Data excerpt =
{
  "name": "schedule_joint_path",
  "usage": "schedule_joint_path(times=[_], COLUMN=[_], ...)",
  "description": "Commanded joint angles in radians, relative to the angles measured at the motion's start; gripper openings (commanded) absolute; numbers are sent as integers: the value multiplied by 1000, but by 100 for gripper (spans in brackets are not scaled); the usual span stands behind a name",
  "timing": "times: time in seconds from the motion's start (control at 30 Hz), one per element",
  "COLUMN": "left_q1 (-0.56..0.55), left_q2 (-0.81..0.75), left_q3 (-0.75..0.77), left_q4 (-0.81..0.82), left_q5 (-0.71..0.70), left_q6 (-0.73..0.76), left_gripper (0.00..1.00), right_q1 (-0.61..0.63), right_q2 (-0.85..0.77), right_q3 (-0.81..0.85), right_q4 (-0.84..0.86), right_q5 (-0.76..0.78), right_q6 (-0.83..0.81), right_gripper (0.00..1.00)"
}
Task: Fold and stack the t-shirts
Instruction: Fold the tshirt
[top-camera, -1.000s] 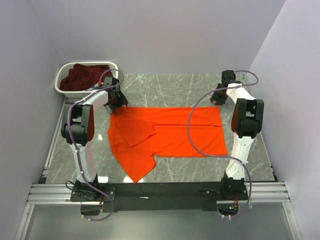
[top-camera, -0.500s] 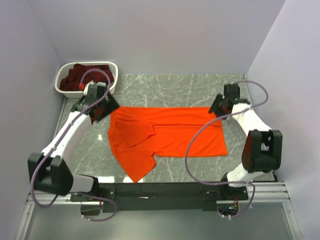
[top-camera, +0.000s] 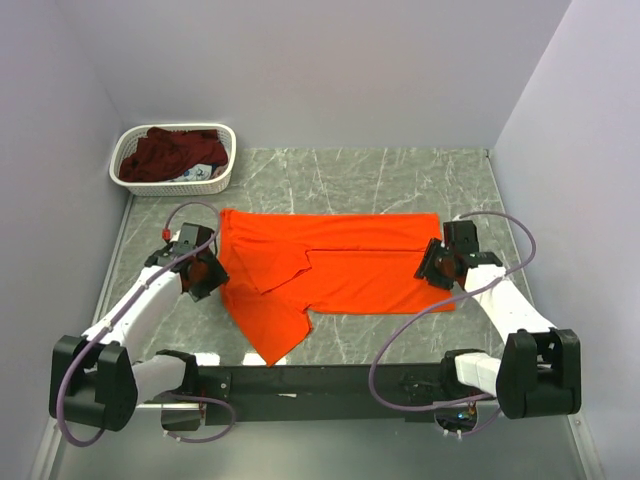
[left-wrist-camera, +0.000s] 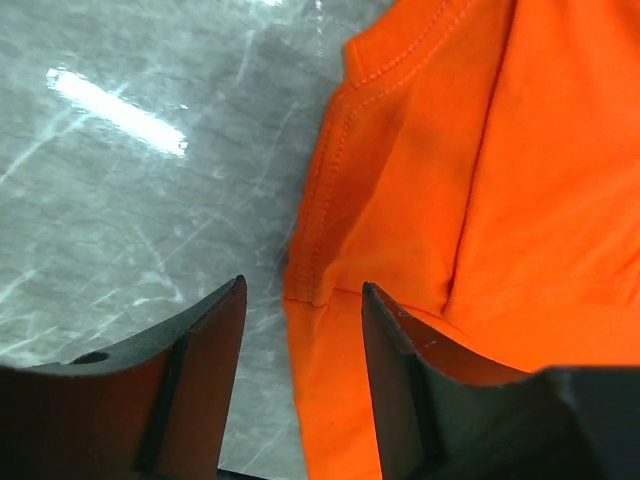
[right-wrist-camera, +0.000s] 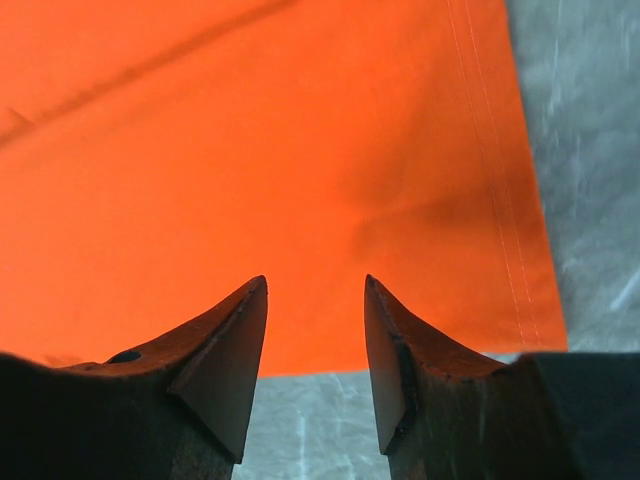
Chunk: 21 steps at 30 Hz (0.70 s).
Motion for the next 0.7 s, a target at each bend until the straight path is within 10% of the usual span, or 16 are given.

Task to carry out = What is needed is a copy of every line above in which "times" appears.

Problem solution =
  "usage": "schedule_joint_path(times=[_], COLUMN=[_], ...)",
  "timing": "times: time in seconds from the motion's start (control at 30 Hz), one per element",

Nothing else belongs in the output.